**Brief:** Write down exactly the lines from the one with "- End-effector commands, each" to the end of the data, first and last included, and no others.

════════════════════

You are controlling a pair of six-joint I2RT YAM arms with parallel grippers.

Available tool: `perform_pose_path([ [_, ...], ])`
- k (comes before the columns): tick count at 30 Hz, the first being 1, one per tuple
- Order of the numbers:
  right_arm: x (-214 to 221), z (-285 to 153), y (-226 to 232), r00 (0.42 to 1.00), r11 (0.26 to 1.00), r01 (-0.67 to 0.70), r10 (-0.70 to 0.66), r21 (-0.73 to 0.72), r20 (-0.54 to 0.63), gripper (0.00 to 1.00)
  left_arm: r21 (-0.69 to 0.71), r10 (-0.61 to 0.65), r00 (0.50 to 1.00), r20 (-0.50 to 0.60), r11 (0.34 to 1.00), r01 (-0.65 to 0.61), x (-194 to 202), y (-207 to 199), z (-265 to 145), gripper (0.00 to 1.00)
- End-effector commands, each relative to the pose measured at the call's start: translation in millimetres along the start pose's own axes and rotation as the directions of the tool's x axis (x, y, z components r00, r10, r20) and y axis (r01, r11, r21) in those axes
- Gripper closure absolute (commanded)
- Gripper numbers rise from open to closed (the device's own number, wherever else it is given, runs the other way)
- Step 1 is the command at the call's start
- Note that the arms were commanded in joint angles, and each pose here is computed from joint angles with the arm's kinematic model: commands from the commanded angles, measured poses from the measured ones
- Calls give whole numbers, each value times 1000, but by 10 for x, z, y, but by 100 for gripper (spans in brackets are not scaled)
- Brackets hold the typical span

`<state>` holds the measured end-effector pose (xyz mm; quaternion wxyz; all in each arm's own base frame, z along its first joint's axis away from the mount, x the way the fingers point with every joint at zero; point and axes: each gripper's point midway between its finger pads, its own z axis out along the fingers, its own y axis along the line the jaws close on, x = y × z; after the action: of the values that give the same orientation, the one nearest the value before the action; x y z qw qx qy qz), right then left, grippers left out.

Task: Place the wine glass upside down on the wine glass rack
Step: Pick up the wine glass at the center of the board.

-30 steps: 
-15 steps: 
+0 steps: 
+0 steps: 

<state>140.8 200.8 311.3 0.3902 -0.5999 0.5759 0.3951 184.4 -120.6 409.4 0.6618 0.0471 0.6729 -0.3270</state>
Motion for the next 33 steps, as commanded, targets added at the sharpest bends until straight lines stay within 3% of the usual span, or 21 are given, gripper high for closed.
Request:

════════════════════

**Result of this exercise:**
- End-effector commands, each relative to the pose measured at the call's start: translation in millimetres along the start pose's own axes and rotation as the directions of the tool's x axis (x, y, z components r00, r10, r20) and y axis (r01, r11, r21) in those axes
- Gripper closure absolute (commanded)
- Gripper numbers rise from open to closed (the device's own number, wherever else it is given, runs the other way)
- Step 1 is the command at the call's start
- Note that the arms were commanded in joint angles, and each pose here is computed from joint angles with the arm's kinematic model: commands from the commanded angles, measured poses from the measured ones
- Calls give whole numbers, each value times 1000, but by 10 for x, z, y, but by 100 for gripper (spans in brackets are not scaled)
- Brackets hold the typical span

`<state>` holds the measured end-effector pose (xyz mm; quaternion wxyz; all in each arm's own base frame, z along its first joint's axis away from the mount, x the way the fingers point with every joint at zero; point and axes: each gripper's point midway between its finger pads, its own z axis out along the fingers, its own y axis along the line the jaws close on, x = y × z; after the action: of the values that give the same orientation, the one nearest the value before the action; x y z qw qx qy qz), right then left, grippers left out.

Task: Place the wine glass upside down on the wine glass rack
Step: Pick up the wine glass at the center of the board.

-30 steps: 
-15 steps: 
+0 steps: 
+0 steps: 

<state>140.8 200.8 311.3 0.3902 -0.5999 0.5759 0.3951 184.4 -120.6 409.4 0.6618 0.0471 0.6729 -0.3270</state>
Motion for the next 33 steps, as commanded, targets added at the sharpest bends until straight lines stay within 3% of the usual span, or 21 are given, gripper high for closed.
Request:

There is nothing further to the answer.